## WHAT IS EXPECTED
In the listing below, locate the lines bearing the word "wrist". Copy every one of them.

-*-

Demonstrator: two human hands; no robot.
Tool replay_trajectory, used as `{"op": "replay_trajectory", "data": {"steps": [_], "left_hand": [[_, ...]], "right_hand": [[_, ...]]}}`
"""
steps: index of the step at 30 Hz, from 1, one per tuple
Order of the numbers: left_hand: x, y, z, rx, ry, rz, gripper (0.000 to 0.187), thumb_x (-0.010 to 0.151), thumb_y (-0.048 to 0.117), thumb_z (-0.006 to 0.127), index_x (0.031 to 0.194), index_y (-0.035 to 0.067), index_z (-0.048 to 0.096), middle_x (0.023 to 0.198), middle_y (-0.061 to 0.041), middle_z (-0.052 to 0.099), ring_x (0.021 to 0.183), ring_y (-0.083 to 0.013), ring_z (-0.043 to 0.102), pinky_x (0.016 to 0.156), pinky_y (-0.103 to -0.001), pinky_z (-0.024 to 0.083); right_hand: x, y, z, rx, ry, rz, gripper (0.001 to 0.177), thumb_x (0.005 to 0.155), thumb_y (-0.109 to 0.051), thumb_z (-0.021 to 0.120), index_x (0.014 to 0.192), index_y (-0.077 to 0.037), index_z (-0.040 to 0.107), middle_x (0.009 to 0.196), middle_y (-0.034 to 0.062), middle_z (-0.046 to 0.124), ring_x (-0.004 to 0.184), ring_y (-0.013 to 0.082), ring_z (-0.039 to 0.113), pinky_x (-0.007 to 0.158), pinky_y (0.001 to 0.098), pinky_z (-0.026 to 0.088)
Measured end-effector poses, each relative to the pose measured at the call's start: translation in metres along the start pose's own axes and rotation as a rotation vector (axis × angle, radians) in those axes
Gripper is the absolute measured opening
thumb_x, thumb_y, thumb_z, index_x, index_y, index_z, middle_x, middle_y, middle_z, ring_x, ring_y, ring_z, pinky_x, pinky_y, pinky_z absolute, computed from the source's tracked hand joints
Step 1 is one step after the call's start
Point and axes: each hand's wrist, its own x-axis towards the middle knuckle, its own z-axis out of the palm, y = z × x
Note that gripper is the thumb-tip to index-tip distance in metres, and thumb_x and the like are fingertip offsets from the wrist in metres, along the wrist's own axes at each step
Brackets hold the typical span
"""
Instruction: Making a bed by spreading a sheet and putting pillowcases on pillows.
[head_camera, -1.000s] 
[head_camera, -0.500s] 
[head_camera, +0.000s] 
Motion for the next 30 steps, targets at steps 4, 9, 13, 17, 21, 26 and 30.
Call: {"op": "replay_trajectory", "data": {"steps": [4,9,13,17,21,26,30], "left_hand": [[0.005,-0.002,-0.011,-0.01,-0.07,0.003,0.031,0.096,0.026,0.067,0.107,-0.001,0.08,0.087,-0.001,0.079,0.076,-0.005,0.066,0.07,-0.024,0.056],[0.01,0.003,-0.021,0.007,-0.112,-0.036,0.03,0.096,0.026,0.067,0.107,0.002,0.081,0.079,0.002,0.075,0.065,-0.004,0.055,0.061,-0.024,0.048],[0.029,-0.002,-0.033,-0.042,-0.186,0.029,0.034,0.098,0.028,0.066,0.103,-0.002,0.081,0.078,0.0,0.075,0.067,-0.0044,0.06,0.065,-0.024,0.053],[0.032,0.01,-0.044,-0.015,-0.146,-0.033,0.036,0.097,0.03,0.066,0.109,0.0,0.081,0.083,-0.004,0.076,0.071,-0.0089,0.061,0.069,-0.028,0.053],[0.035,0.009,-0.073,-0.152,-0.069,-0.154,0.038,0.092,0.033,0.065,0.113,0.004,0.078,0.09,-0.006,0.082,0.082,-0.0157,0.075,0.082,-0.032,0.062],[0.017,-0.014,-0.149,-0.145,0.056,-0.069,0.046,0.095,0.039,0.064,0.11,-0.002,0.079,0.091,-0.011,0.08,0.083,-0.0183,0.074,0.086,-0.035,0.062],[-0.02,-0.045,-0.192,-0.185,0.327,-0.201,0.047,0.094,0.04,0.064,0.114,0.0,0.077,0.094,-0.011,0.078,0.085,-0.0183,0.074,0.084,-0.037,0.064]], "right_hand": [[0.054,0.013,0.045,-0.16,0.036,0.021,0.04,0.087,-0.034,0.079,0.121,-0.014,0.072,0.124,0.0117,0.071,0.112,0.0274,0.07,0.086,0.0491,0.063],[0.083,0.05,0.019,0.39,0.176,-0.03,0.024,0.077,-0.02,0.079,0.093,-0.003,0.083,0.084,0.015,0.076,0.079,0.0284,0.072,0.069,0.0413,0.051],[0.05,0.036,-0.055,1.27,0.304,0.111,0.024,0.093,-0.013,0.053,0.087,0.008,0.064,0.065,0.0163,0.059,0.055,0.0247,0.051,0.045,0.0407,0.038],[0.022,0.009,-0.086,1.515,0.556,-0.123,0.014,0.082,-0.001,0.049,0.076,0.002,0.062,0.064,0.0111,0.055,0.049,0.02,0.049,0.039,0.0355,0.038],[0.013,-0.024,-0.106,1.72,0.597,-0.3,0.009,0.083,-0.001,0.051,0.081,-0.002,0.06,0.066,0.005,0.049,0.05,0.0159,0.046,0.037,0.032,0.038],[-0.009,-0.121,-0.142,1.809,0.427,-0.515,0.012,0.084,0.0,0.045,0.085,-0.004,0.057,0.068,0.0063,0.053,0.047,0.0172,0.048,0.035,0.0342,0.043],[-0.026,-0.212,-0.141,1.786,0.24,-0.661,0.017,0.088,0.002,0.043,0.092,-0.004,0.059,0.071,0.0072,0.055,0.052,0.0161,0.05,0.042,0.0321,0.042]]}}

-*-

## WRITTEN ANSWER
Point and axes: each hand's wrist, its own x-axis towards the middle knuckle, its own z-axis out of the palm, y = z × x
Note that gripper is the thumb-tip to index-tip distance in metres, and thumb_x and the like are fingertip offsets from the wrist in metres, along the wrist's own axes at each step

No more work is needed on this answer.